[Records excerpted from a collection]
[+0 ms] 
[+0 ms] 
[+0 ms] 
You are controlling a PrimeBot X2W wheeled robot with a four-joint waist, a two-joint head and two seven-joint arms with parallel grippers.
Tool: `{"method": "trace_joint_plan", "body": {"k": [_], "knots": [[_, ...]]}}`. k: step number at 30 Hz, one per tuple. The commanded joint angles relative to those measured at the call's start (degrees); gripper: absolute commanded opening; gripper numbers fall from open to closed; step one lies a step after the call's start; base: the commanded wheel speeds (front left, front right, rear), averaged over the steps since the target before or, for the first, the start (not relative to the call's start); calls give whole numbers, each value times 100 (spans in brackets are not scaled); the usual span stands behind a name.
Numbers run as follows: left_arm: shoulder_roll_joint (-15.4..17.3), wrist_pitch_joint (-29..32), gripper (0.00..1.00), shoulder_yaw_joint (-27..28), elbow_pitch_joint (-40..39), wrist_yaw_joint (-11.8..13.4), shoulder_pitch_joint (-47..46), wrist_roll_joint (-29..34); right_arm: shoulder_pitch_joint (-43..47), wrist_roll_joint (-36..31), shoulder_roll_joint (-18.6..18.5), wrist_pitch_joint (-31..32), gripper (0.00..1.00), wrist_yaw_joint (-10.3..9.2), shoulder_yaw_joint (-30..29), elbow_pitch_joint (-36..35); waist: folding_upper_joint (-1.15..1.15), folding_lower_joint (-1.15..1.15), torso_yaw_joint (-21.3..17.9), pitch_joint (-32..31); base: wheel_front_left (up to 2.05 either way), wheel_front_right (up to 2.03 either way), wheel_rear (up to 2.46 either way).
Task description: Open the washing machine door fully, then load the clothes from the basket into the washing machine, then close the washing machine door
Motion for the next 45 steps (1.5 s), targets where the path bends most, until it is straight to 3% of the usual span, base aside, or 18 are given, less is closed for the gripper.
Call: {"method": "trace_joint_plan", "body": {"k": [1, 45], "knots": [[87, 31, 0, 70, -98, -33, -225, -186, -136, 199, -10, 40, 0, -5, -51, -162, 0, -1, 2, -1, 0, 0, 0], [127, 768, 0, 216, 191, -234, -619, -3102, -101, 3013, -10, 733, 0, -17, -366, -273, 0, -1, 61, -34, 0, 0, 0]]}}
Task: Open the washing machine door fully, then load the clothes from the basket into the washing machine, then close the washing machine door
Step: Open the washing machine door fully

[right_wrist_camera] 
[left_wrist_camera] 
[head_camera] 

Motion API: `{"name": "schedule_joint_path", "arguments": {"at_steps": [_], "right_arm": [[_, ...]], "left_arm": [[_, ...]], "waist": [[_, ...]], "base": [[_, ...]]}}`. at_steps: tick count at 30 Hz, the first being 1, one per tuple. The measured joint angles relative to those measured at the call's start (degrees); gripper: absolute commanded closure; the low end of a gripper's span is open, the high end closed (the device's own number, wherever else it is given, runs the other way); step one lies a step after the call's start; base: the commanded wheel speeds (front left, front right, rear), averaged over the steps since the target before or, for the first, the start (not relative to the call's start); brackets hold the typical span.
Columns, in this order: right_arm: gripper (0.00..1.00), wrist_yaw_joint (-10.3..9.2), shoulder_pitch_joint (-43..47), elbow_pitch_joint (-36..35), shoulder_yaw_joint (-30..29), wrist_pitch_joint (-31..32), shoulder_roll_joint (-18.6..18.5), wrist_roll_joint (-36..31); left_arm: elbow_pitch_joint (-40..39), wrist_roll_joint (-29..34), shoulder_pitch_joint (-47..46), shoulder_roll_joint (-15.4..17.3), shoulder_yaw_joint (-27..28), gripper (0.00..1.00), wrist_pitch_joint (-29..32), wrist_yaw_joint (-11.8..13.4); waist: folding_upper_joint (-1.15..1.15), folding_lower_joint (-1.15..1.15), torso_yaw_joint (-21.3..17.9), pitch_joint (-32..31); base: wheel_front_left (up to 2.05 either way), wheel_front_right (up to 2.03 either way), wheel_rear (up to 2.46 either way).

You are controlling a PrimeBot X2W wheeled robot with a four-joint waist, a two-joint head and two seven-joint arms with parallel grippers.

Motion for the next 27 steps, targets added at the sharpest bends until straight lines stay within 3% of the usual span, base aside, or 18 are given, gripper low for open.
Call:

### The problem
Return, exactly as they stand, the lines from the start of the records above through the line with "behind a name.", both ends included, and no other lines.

### Completed task
[+0 ms] 
[+0 ms] 
[+0 ms] 
You are controlling a PrimeBot X2W wheeled robot with a four-joint waist, a two-joint head and two seven-joint arms with parallel grippers.
Tool: `{"method": "trace_joint_plan", "body": {"k": [_], "knots": [[_, ...]]}}`. k: step number at 30 Hz, one per tuple. The commanded joint angles relative to those measured at the call's start (degrees); gripper: absolute commanded opening; gripper numbers fall from open to closed; step one lies a step after the call's start; base: the commanded wheel speeds (front left, front right, rear), averaged over the steps since the target before or, for the first, the start (not relative to the call's start); calls give whole numbers, each value times 100 (spans in brackets are not scaled); the usual span stands behind a name.

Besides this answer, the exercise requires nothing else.